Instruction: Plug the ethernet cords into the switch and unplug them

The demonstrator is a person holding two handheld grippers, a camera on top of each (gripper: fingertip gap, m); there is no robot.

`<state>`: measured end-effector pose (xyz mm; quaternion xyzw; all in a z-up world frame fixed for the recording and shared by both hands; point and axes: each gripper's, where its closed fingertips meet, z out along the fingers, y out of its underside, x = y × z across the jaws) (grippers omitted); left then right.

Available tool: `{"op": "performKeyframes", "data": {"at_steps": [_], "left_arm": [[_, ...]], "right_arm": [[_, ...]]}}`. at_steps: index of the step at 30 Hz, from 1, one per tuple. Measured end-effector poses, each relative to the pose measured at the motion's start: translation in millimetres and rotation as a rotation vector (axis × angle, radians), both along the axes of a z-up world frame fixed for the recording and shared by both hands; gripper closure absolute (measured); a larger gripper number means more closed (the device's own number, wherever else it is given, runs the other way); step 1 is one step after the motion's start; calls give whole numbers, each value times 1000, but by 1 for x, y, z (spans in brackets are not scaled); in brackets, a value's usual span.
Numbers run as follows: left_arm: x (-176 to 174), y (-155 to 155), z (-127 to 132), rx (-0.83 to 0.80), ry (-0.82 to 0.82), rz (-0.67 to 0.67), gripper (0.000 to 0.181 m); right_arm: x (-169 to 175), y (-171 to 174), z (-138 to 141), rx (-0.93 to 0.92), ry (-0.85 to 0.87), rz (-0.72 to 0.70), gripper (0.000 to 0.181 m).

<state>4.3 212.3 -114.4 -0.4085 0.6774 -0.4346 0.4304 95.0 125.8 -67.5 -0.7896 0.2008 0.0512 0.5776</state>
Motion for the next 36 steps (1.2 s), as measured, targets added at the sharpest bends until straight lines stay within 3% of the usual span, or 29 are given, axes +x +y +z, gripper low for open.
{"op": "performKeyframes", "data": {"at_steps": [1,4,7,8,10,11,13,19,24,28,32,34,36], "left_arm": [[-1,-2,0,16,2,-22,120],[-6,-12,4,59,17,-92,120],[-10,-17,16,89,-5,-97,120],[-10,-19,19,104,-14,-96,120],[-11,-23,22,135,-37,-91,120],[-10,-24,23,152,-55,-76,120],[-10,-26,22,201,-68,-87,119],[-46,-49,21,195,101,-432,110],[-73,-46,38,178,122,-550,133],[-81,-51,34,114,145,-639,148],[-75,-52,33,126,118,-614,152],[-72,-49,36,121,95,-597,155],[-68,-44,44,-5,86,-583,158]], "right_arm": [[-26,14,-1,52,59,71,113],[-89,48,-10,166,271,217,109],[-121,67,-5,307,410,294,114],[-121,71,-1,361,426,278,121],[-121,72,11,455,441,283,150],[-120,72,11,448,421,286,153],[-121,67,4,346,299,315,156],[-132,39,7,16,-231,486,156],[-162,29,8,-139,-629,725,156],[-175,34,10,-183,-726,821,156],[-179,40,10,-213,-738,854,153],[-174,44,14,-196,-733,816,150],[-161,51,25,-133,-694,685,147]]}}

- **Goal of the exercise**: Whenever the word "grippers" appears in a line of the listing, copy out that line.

- **Written answer**:
The demonstrator is a person holding two handheld grippers, a camera on top of each (gripper: fingertip gap, m); there is no robot.
`<state>`: measured end-effector pose (xyz mm; quaternion xyzw; all in a z-up world frame fixed for the recording and shared by both hands; point and axes: each gripper's, where its closed fingertips meet, z out along the fingers, y out of its underside, x = y × z across the jaws) (grippers omitted); left then right.

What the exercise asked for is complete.